## What to work on
Copy the data that appears below exactly. Drop the pictures.

## Given information
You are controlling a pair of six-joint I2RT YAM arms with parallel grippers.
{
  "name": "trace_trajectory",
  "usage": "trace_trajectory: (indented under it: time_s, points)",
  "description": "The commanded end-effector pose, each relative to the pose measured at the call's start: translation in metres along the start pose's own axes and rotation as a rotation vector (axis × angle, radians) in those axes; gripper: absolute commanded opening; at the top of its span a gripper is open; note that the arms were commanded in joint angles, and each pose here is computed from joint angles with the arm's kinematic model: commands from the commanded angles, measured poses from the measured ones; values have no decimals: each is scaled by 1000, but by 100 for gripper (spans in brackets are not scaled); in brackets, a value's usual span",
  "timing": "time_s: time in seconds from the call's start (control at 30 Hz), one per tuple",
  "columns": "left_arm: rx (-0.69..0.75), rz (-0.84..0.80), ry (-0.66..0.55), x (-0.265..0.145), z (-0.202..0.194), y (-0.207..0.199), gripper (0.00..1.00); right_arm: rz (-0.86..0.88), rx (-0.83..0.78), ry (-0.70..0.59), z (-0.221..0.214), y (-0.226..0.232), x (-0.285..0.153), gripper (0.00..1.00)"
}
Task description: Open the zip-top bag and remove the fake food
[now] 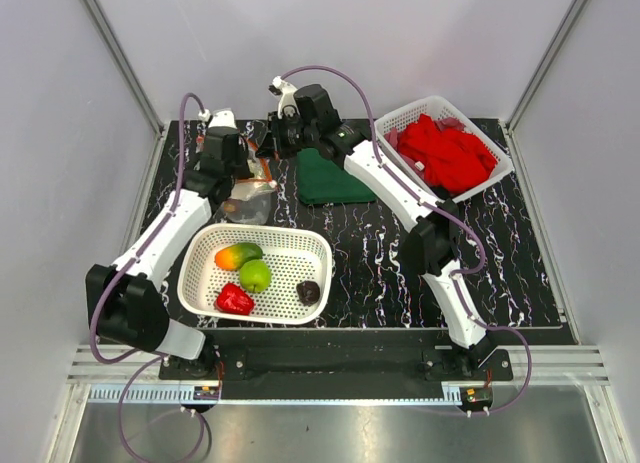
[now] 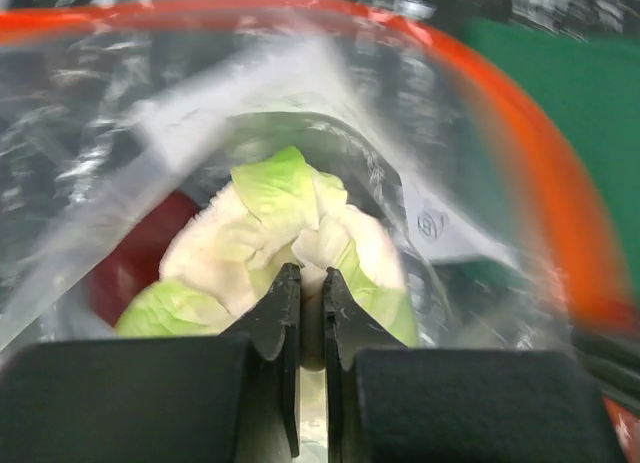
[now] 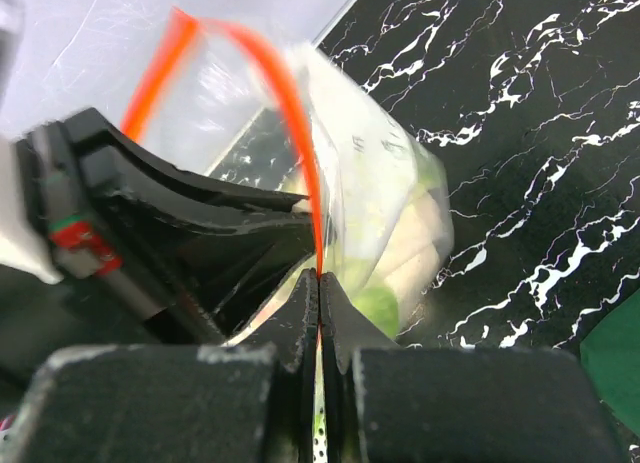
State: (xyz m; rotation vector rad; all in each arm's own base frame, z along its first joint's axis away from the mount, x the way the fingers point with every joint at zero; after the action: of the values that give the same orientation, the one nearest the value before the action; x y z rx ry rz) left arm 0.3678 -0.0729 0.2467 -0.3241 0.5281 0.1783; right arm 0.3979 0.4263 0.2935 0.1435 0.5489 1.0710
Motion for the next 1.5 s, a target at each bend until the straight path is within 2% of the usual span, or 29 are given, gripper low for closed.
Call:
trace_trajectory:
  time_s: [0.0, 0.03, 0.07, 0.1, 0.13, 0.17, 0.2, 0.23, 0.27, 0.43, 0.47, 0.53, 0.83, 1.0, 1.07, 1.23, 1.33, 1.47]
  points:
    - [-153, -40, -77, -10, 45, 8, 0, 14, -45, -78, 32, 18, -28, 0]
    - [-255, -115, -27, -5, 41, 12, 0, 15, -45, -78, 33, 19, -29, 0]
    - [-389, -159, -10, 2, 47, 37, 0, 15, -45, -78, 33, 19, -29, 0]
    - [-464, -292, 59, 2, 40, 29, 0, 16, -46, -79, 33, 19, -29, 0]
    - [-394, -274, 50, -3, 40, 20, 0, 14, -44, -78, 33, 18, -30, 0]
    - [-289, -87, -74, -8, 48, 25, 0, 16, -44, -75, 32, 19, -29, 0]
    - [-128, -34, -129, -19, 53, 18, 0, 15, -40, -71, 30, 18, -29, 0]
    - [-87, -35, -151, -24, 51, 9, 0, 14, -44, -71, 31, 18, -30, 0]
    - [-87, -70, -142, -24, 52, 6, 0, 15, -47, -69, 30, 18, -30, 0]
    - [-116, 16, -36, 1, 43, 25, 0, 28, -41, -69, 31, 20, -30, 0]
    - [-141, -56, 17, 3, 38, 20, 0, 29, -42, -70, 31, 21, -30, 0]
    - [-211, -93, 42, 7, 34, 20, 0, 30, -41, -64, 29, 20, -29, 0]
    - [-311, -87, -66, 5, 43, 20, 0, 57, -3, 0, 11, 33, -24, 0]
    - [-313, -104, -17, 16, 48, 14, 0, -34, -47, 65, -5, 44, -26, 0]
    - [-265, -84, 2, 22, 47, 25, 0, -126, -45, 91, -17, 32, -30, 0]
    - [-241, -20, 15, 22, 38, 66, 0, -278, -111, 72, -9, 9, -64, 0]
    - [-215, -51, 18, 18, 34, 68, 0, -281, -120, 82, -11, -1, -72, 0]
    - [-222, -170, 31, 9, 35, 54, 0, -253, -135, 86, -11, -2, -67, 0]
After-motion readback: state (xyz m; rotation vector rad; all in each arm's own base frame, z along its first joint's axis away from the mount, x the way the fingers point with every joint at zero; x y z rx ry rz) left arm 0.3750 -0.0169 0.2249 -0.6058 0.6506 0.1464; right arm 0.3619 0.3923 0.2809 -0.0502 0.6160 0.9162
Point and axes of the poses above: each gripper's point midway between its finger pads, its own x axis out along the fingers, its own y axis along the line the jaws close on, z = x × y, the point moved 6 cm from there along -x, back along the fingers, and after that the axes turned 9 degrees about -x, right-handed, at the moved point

## Result of this task
You are controlling a pair of six-joint I2RT YAM arms with parallel grippers.
{
  "name": "trace_trajectory",
  "usage": "trace_trajectory: (indented under it: time_s, points)",
  "description": "The commanded end-effector pose, each relative to the pose measured at the call's start: translation in metres along the start pose's own axes and rotation as a rotation vector (axis × angle, radians) in those axes; gripper: absolute commanded opening; at the top of its span a gripper is open; note that the arms were commanded in joint angles, and each pose here is computed from joint angles with the arm's kinematic model: commands from the commanded angles, measured poses from the measured ones; values have no decimals: each is scaled by 1000, but by 100 for gripper (spans in brackets are not scaled); in brackets, a value's usual span",
  "timing": "time_s: time in seconds from the call's start (control at 30 Hz), one per tuple",
  "columns": "left_arm: rx (-0.69..0.75), rz (-0.84..0.80), ry (-0.66..0.55), x (-0.265..0.145), z (-0.202..0.194), y (-0.207..0.199), gripper (0.00..1.00); right_arm: rz (-0.86..0.88), rx (-0.83..0.78), ry (-0.70..0.59), z (-0.221..0.214), y (-0.226..0.232), x (-0.285..0.153), gripper (0.00..1.00)"
}
Task description: Open the zip-top bag and remove the fake food
[now] 
[now] 
[now] 
State: (xyz m; rotation vector rad; all in each arm's own base frame, z along its first joint's axis away from the mount, x the way the fingers point with every joint at zero; after the action: of the values that give the same orientation, the one nearest the value before the action; x y z rx ry rz) left arm 0.3678 -0.0729 0.2467 -0.3241 0.5281 0.1783; right arm 0.3979 0.4263 0.2935 0.1435 0.5489 1.0710
Motion for the next 1.5 s, a target at each bend until the straight path is within 2% of the usual span, or 29 are given, gripper low for closed.
Call:
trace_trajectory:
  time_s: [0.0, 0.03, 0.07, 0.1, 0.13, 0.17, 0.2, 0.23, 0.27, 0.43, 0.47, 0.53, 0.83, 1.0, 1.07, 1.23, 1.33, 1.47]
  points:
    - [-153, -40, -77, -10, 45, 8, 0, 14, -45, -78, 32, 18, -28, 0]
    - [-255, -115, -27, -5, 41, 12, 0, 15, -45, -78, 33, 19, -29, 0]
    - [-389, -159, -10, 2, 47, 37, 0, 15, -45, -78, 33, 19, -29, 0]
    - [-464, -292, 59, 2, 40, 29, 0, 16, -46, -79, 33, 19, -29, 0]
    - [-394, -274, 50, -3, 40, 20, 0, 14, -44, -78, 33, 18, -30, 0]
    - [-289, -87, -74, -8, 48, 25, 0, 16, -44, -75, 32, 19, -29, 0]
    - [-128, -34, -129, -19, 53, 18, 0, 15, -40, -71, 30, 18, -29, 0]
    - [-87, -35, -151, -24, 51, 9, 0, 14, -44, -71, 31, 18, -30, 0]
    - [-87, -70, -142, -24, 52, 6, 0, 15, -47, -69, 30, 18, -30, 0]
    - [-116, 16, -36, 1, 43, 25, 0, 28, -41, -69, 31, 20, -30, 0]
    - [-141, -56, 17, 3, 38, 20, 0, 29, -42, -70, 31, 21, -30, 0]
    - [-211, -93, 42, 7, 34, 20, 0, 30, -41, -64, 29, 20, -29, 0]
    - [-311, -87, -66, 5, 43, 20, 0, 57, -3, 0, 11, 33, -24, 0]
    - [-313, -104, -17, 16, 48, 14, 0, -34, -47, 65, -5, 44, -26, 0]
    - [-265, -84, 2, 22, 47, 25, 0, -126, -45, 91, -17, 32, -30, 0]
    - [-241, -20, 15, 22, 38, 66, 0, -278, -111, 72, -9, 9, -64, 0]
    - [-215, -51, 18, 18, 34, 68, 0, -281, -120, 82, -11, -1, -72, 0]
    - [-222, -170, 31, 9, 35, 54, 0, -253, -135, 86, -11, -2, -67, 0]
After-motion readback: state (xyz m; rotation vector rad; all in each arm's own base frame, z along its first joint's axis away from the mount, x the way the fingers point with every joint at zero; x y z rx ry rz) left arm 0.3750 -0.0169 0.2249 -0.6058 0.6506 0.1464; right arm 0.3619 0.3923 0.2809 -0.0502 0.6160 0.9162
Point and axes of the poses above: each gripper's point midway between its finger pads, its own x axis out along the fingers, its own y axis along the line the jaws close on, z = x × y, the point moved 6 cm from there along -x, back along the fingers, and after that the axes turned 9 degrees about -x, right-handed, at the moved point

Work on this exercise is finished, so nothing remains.